United States Army Civil War general (1813–1886)

Gabriel René Paul (March 22, 1813 – May 5, 1886) was a career officer in the United States Army most noted for his service during the Seminole Wars and the Mexican–American War and as a Union Army general in the American Civil War.

==Birth and early years==
Born in St. Louis, Missouri, Paul was the grandson of René Auguste Chouteau. He graduated in 1834 from the United States Military Academy, 18th of 36 cadets in his class. He served as an officer in the 7th U.S. Infantry during the Seminole Wars and the Mexican–American War. He was wounded at the Battle of Cerro Gordo, but recovered to serve in the campaign to capture Mexico City. He led an assault party that captured a Mexican flag during the storming of Chapultepec.

==Military career==
Paul began the Civil War as a Major in the 8th Infantry Regiment, and in December 1861 was appointed Colonel of the 4th New Mexico Volunteers at Fort Union in the New Mexico Territory. He led a brigade as a brigadier general in 1st Division, I Corps during the Battle of Chancellorsville.
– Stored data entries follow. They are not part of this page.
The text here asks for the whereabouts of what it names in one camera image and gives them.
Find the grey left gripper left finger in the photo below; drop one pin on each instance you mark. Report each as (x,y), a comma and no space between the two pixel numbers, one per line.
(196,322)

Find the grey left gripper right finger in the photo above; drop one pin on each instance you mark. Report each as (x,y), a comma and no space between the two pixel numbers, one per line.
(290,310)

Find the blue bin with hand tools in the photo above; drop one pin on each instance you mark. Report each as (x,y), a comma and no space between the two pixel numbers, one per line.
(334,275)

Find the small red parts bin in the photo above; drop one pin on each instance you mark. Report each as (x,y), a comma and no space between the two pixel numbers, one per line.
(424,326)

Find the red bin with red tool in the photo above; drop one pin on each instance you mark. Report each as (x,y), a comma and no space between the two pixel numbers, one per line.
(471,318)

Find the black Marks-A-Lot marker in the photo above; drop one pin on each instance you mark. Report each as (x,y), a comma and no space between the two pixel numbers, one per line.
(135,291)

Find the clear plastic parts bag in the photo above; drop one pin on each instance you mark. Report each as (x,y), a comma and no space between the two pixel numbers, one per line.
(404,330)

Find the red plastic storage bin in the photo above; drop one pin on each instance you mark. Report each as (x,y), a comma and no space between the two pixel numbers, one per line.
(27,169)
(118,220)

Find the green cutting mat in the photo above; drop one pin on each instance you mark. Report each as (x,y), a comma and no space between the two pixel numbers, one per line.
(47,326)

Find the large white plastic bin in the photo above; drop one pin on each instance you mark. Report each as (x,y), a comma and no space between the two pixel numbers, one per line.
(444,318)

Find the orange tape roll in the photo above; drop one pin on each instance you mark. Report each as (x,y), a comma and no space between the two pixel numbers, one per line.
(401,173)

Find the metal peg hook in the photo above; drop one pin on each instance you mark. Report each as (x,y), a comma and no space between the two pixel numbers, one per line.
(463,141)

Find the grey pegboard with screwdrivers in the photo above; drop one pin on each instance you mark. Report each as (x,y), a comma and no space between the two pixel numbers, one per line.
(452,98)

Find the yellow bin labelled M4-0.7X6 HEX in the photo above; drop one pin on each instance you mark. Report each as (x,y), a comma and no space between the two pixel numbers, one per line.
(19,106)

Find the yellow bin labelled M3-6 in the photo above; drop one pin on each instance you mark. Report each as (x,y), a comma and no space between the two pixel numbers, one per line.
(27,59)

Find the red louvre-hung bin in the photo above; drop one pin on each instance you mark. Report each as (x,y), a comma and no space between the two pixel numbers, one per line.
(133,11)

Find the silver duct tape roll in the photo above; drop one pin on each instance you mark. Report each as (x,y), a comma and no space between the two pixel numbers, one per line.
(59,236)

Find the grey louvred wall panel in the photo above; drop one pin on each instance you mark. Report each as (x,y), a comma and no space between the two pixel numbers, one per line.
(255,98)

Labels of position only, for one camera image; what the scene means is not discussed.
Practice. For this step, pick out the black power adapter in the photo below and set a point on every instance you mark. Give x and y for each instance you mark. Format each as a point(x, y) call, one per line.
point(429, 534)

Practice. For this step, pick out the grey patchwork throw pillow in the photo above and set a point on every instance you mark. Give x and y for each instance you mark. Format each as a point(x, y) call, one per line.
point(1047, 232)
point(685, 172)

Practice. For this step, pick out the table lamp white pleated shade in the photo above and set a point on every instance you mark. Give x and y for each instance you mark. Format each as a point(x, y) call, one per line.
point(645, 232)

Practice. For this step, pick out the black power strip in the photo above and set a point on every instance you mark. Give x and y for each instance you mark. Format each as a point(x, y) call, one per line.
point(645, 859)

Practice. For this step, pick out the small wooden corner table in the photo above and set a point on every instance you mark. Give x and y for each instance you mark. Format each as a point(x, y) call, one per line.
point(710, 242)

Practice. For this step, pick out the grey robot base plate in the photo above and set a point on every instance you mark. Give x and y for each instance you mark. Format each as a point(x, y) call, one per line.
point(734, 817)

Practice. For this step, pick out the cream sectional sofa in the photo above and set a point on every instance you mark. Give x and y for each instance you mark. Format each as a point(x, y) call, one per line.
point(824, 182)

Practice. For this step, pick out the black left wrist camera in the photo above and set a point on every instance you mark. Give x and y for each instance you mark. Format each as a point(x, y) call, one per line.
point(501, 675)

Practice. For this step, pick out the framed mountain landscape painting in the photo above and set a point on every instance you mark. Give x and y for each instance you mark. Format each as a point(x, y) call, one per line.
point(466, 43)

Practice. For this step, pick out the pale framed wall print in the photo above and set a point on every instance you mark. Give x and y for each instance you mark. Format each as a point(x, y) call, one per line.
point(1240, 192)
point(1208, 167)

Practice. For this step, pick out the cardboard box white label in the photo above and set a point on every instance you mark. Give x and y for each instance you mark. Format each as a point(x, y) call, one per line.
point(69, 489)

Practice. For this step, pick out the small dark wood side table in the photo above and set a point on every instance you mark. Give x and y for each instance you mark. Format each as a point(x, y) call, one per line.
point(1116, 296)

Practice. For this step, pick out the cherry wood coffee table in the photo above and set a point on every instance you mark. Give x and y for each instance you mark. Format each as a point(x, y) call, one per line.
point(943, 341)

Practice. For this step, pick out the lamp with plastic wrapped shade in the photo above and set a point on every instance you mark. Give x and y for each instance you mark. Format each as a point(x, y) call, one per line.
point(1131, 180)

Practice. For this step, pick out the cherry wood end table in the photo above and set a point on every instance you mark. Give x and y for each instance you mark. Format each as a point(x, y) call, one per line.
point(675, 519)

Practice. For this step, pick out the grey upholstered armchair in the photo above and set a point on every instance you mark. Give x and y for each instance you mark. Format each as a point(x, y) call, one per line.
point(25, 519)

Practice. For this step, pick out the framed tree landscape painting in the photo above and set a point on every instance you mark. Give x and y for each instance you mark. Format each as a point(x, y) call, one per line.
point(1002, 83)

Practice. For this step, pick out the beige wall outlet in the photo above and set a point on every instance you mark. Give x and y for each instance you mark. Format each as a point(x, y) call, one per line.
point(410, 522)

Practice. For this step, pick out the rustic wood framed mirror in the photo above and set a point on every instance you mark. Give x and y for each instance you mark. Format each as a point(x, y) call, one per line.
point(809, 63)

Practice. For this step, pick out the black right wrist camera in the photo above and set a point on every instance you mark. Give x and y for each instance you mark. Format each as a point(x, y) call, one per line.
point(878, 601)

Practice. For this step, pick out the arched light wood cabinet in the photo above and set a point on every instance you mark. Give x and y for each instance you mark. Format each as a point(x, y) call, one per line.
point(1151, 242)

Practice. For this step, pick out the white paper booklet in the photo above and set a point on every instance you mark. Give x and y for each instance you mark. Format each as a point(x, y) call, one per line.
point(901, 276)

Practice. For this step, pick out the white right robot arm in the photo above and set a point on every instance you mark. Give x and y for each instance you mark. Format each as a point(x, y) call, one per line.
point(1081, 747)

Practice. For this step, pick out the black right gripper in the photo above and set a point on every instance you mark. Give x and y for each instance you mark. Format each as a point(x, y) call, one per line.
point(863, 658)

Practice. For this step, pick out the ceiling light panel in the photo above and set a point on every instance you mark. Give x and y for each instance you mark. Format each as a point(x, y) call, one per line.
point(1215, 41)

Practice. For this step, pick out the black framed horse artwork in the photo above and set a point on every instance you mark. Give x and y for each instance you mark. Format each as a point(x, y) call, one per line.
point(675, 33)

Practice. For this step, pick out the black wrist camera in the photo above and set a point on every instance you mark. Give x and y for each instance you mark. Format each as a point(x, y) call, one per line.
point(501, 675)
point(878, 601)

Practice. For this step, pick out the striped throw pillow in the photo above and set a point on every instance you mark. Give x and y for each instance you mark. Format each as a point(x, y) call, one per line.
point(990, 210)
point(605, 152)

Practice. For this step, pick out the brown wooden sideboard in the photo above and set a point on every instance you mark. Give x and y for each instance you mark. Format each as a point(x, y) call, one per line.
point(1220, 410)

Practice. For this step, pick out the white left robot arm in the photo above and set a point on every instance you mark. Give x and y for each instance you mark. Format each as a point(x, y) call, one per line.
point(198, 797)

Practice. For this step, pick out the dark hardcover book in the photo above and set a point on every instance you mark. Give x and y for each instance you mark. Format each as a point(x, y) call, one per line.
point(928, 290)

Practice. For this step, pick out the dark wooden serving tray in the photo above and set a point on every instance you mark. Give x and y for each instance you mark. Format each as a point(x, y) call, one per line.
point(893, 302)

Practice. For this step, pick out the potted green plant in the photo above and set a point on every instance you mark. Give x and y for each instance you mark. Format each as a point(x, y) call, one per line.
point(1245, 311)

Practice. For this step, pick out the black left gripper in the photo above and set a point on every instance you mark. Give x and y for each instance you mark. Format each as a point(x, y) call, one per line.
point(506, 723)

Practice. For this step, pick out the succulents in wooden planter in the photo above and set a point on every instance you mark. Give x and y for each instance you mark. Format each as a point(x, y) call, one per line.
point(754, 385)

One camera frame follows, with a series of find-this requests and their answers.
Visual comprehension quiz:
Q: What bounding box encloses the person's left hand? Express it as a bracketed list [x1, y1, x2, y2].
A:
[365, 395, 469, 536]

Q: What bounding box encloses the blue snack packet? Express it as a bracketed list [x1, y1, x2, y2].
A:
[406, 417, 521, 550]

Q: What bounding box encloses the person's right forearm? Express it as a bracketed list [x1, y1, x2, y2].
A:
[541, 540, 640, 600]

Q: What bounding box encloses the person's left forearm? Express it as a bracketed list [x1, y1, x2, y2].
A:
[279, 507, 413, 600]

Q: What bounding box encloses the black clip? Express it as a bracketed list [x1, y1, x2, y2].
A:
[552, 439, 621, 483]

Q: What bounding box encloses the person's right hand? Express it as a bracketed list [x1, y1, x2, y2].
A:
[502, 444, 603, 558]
He was transferred to a brigade in the 2nd Division, fighting at the Battle of Gettysburg, where he was seriously wounded in the left eye during the defense of Oak Ridge on the first day of the battle. His injuries left him totally blind and with severely impaired senses of hearing and smell. Unable to perform anything except some administrative duties, he was kept on the Army's roll until February 1865, when he was officially retired from the service.

==Death and burial==
Paul died in Washington, D.C., and was buried in Arlington National Cemetery. His grave can be found in Section 1, Lot 16.